The standardized evaluation protocol is equally important. OGB provides a fixed time-based train/validation/test split (products from earlier time periods train, later periods test), a required evaluation metric, and a public leaderboard. This eliminates the cherry-picking that plagued earlier benchmarks where each paper could choose its own favorable split.
Loading OGB-Products in PyG
from ogb.nodeproppred import PygNodePropPredDataset
from torch_geometric.loader import NeighborLoader
dataset = PygNodePropPredDataset(name='ogbn-products')
data = dataset[0]
split_idx = dataset.get_idx_split()
print(f"Nodes: {data.num_nodes}") # 2449029
print(f"Edges: {data.num_edges}") # 61859140
# Mini-batch training is required at this scale
train_loader = NeighborLoader(
data, num_neighbors=[15, 10, 5],
batch_size=1024, input_nodes=split_idx['train'],
)Install ogb package: pip install ogb. The time-based split is provided via get_idx_split().
Original Paper
Open Graph Benchmark: Datasets for Machine Learning on Graphs
Weihua Hu, Matthias Fey, Marinka Zitnik, Yuxiao Dong, Hongyu Ren, Bowen Liu, Michele Catasta, Jure Leskovec (2020). NeurIPS 2020
Read paper →Benchmark comparison (OGB leaderboard, test accuracy)

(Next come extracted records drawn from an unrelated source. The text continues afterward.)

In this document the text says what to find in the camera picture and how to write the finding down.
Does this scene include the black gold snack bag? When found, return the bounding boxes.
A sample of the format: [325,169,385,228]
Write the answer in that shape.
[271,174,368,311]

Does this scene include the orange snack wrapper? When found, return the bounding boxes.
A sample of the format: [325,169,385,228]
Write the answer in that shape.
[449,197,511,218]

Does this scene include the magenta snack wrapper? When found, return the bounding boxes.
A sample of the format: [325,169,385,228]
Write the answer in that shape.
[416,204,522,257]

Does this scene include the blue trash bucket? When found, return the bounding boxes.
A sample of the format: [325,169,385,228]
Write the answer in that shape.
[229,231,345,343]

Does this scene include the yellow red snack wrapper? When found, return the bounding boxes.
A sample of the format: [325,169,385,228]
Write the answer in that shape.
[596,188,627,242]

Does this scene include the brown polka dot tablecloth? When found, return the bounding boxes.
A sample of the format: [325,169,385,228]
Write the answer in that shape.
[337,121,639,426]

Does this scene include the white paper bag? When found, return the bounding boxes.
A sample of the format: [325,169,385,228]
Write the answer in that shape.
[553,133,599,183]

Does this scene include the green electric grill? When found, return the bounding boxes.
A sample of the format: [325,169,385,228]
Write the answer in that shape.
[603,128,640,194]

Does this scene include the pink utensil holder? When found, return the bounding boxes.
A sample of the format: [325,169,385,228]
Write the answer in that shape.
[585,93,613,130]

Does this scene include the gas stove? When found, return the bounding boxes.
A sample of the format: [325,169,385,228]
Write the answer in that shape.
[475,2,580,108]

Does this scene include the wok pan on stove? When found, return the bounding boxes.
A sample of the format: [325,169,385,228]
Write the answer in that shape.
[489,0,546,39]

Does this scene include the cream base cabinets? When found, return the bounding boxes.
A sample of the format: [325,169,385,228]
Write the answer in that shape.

| Method | Accuracy | Year | Paper |
|---|---|---|---|
| MLP (no graph) | 61.06% | 2020 | OGB baseline |
| ClusterGCN (SAGE aggr) | 78.97% | 2019 | Chiang et al. |
| GCN | 82.33% | 2020 | OGB baseline |
| RevGNN-112 | 83.07% | 2021 | Li et al. |
| GAMLP | 83.54% | 2022 | Zhang et al. |
| GraphSAGE | 83.89% | 2020 | OGB baseline |
Which large-scale product dataset should I use?
Amazon Photo (7,650 nodes) and Amazon Computers (13,752 nodes) are small-scale co-purchase graphs with no standard split -- use for rapid prototyping. OGB-Products (2.4M nodes, 47 classes) has a standardized time-based split and leaderboard -- use for rigorous, reproducible benchmarking. OGB-Papers100M (111M nodes) is for testing truly distributed infrastructure. For serious research papers, OGB-Products is the minimum credible large-scale benchmark.
Common tasks and benchmarks
The task is node classification with OGB's time-based split. Products from earlier periods are training data; recent products are the test set. This inductive setup tests whether models generalize to new products. Benchmark results from the OGB leaderboard: ClusterGCN ~79.0%, GCN ~82.3%, GraphSAGE ~83.9%, GAMLP ~83.5%, RevGNN ~83.1%. The gap between ClusterGCN and top methods shows that training strategy and architecture matter at this scale.
Data source
OGB-Products is part of the Open Graph Benchmark. Download via the ogb Python package or from the OGB website. The leaderboard tracks all published results with standardized evaluation.
BibTeX citation
@inproceedings{hu2020open,
title={Open Graph Benchmark: Datasets for Machine Learning on Graphs},
author={Hu, Weihua and Fey, Matthias and Zitnik, Marinka and Dong, Yuxiao and Ren, Hongyu and Liu, Bowen and Catasta, Michele and Leskovec, Jure},
booktitle={Advances in Neural Information Processing Systems (NeurIPS)},
year={2020}
}Cite Hu et al. for all OGB datasets. Include the specific dataset name (ogbn-products) in your paper.
Example: product categorization at scale
E-commerce platforms must categorize millions of new products automatically. Each product's description provides some signal, but its co-purchase relationships provide complementary information. A phone case co-purchased with an iPhone screen protector is clearly a phone accessory, even if its description is ambiguous. GNNs on co-purchase graphs combine both signals for more accurate categorization. OGB-Products benchmarks exactly this pipeline at realistic scale.
From benchmark to production
OGB-Products is close to production scale for product categorization. The remaining gaps are: heterogeneity (production systems have users, products, orders, and reviews as different node types), temporal dynamics (seasonal trends, new product launches), and real-time serving (predictions must be generated in milliseconds for live recommendations). These requirements push beyond what standard PyG training handles.